== Segment start ==

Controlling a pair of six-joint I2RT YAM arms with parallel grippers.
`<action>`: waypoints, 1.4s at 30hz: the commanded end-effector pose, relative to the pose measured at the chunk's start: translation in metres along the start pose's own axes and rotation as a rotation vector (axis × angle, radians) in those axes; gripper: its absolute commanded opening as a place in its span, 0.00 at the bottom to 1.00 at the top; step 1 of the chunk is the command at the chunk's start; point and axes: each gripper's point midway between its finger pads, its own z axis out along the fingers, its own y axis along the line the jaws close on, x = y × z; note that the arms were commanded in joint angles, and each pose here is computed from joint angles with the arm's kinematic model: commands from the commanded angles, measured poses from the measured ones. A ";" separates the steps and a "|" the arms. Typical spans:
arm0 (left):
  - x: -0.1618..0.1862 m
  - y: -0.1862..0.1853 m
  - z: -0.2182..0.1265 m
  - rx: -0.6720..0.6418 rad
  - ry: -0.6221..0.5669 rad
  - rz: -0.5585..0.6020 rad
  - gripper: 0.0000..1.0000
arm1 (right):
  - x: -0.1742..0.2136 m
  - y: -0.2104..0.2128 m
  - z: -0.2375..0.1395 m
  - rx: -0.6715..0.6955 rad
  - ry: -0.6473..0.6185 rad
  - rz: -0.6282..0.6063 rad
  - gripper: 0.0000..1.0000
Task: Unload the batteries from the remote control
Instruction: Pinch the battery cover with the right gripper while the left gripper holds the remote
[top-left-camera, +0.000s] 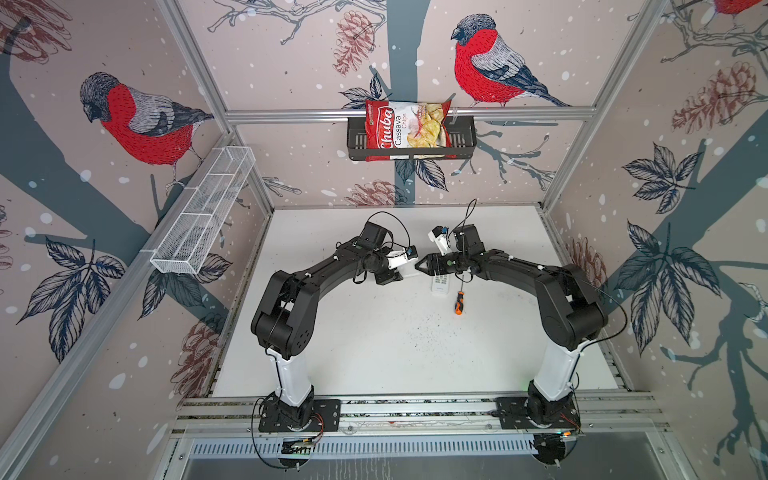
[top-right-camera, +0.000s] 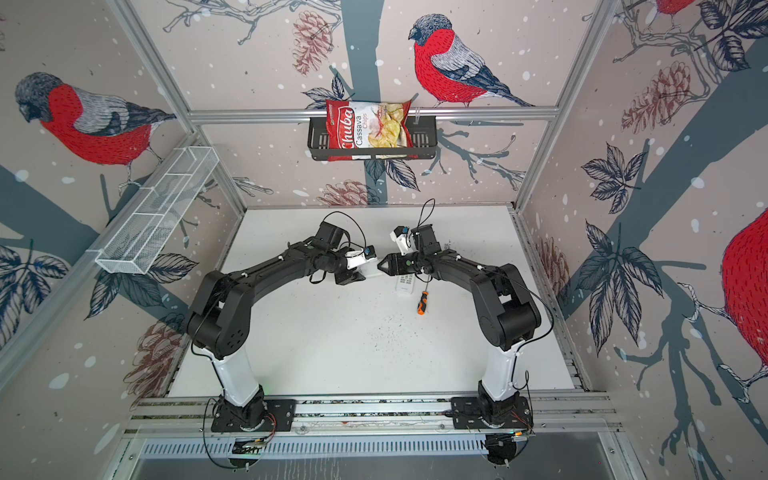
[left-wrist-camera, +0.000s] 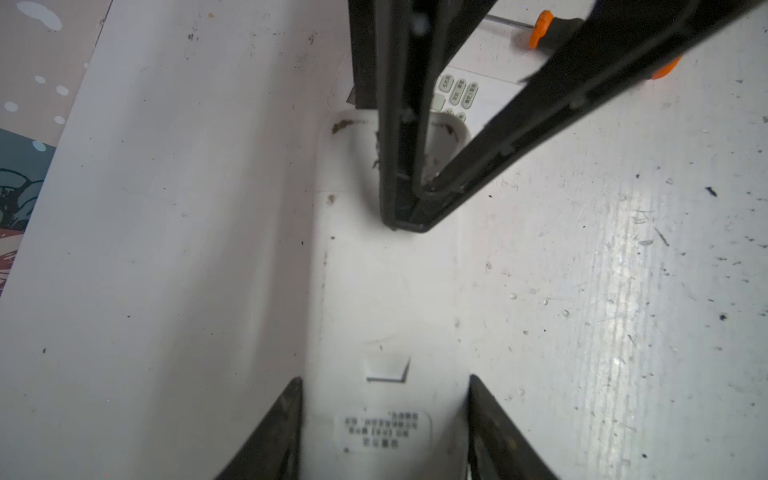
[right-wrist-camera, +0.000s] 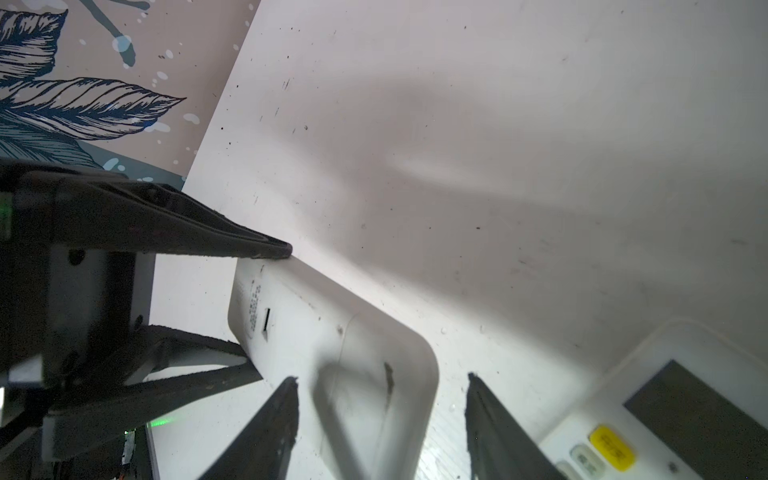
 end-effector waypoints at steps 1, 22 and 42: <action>-0.008 0.004 -0.001 -0.013 -0.029 0.003 0.46 | -0.001 -0.001 0.001 0.009 0.000 -0.004 0.57; -0.012 0.006 0.003 0.003 -0.040 -0.021 0.44 | 0.000 0.002 -0.006 0.000 -0.013 -0.026 0.52; -0.018 0.005 -0.002 -0.007 -0.076 -0.021 0.41 | -0.004 0.008 -0.011 -0.085 -0.049 -0.019 0.22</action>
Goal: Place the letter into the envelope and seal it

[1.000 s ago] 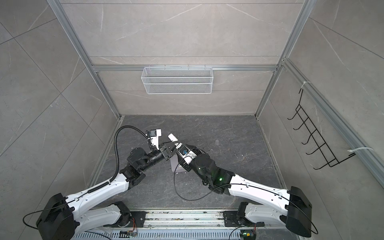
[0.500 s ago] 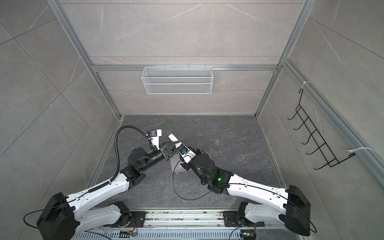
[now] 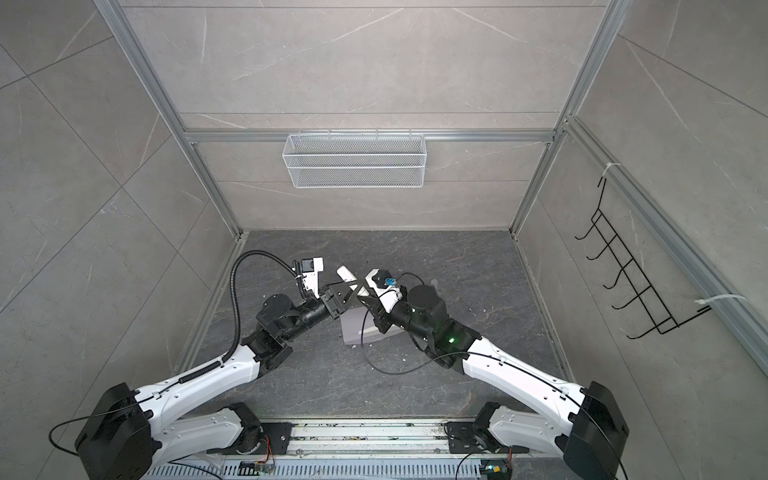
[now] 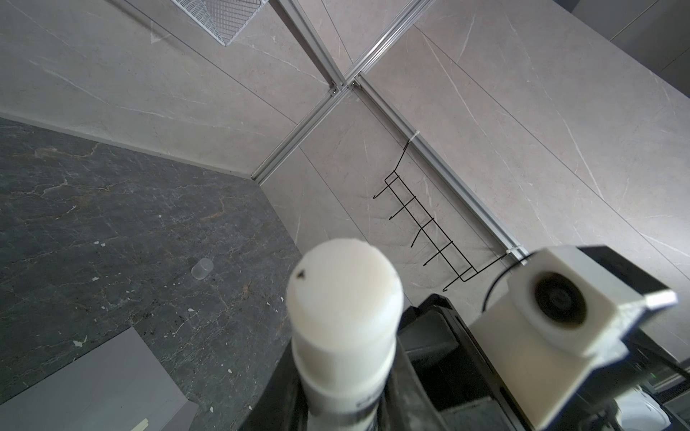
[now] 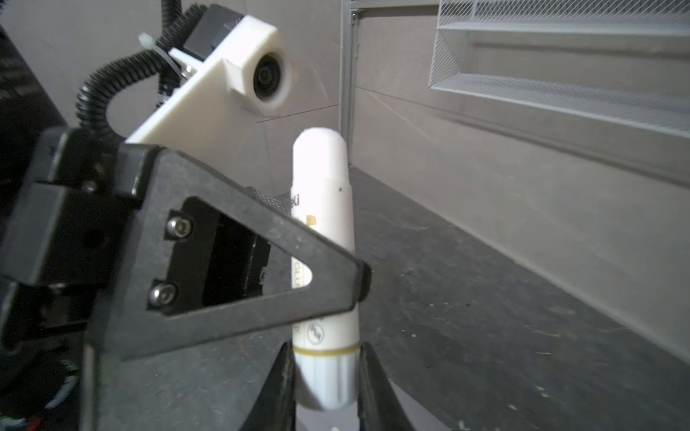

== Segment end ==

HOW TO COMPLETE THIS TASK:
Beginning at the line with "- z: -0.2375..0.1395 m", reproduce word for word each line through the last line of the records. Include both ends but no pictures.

THE COMPLETED TASK:
  - z: -0.2375..0.1395 m
  - rx: -0.6715..0.6955 rad
  - ry: -0.6473..0.6185 rad
  - rz: -0.6282..0.6063 rad
  - gripper: 0.0000..1.0000
Task: Unload the batteries from the remote control
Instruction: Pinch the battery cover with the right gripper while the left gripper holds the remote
[top-left-camera, +0.000s] 
[top-right-camera, +0.000s] 
[left-wrist-camera, +0.000s] 
[right-wrist-camera, +0.000s] 
 end-effector waypoints at steps 1, 22 and 42: <action>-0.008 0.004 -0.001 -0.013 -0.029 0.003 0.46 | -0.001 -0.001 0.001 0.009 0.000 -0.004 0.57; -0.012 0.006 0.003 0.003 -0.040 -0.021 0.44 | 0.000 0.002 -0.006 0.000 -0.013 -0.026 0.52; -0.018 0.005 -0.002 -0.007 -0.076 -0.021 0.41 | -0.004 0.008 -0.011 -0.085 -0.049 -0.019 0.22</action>
Goal: Place the letter into the envelope and seal it

[1.000 s ago] 
[0.500 s ago] 
[now] 
[now] 
[now] 

This output has been given in full.